Type toastman --help to get more information

    toastman 
        -p path-to-postman-collection
        -t path-to-toastman-chains
        -o path-to-output-file

This will generate a new Postman collection file according to chaining rules written inside toastman chain file. The structure of this file is simple.

    {
        "chains": [
            {
                "name": "chain1",
                "requests": ["req1", "req1", "req2"]
            },
            {
                "name": "chain2",
                "requests": ["folder1/req1InsideFolder1", "folder2/request1InsideFolder2"]
            }
        ]
    }

Name of the chain might be used to name your sequence test scenario.

Param|Type|Description ---|:---:|--- name | string | Name of the chain requests| string[] | Array of the requests name. Those names should be equal to the ones that in the loaded collection.
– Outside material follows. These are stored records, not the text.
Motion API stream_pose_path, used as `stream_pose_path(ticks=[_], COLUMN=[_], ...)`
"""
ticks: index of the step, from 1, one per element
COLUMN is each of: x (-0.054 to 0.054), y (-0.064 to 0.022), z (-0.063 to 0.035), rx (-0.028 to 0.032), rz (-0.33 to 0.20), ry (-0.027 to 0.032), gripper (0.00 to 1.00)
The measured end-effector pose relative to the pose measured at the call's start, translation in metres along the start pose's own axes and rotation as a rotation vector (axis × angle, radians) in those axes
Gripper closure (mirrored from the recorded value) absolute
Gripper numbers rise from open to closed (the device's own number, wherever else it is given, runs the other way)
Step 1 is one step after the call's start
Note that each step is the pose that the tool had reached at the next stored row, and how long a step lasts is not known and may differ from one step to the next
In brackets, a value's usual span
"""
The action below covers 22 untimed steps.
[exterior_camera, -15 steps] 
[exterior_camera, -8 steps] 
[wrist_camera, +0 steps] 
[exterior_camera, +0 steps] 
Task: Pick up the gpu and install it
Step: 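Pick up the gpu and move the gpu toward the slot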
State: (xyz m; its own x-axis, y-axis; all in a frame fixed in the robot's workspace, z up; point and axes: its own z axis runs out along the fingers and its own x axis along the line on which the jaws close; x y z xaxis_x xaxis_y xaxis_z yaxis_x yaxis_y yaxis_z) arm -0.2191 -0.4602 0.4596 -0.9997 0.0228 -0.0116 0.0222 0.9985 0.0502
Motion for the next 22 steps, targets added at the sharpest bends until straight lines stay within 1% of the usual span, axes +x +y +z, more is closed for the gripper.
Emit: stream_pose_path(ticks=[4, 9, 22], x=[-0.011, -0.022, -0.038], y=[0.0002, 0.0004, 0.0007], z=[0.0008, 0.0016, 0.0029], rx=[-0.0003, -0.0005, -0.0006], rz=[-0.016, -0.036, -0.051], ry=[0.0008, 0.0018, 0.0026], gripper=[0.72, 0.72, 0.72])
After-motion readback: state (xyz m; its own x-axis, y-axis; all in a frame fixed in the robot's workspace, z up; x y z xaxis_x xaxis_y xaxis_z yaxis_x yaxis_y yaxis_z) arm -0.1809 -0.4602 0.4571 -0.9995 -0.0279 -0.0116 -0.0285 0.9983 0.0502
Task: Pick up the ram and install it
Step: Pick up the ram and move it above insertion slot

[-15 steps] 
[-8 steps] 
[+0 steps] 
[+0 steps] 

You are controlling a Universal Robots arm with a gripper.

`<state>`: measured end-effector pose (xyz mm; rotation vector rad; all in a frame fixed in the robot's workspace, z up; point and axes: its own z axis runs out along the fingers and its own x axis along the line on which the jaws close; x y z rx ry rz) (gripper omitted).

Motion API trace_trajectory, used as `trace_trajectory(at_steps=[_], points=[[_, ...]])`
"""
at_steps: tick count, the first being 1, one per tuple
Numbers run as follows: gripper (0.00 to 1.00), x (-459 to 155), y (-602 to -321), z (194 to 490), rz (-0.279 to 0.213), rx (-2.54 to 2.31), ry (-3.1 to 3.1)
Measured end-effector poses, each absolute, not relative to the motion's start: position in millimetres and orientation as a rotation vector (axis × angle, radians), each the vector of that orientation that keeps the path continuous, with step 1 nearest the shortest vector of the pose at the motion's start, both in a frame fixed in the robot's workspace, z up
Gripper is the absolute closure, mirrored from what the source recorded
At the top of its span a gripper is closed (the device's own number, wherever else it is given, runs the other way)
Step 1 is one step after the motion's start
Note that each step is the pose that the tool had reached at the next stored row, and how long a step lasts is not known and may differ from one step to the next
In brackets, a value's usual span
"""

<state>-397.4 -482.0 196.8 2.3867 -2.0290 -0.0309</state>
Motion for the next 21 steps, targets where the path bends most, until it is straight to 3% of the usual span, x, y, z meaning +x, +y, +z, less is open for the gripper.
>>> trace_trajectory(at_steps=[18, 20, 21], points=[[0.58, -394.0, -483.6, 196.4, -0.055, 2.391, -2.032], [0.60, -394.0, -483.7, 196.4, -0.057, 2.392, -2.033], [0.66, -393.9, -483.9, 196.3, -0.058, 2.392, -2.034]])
If the request are inside folder, then you can combine it through "/". Example: Folder name: "foo" Request name: "bar" You can write as "foo/bar" into array. Take a look into example.

Writing tests inside Postman

There are no restrictions on code inside original Postman collection. You still can use prerequest and test scripts for each request. Toastman adds additional global variable called toastman-chain that indicating which chain is currently running. You could use this variable to perform more precies testing depend from the context in which current request has been executed.

let chain = pm.globals.get("toastman-chain");

This will return currently running chain name. Name of the chain is taken from the chain's file. So it will be the same as you called it.

This is done by simple code inserting into each request object instance at the first line of the Pre-request section. You always can take a look at generated collection file.

Disclaimer

WORK RESULT OF THIS TOOL IS NOT GUARANTEE THAT IT WILL GENERATE VALID POSTMAN OR NEWMAN COLLECTION BECAUSE OF THE POSSIBLE INPUT VARIATIONS NUMBER. ALL THE GENERATED COLLECTIONS MIGHT NOT BE CORRECTLY CONSUMED BY POSTMAN OR NEWMAN APPLICATIONS. YOU ARE USING THIS TOOL ON YOUR OWN RISK. AUTHOR DOES NOT CALL TO USE GENERATED COLLECTIONS WITH POSTMAN OR NEWMAN APPLICATIONS. AUTHOR UNDERTAKES NO RESPONSIBILITY FOR ANY LOSS THAT YOU OR ANY THIRD PARTY MAY SUFFER DUE TO USAGE WITH POSTMAN OR NEWMAN APPLICATIONS.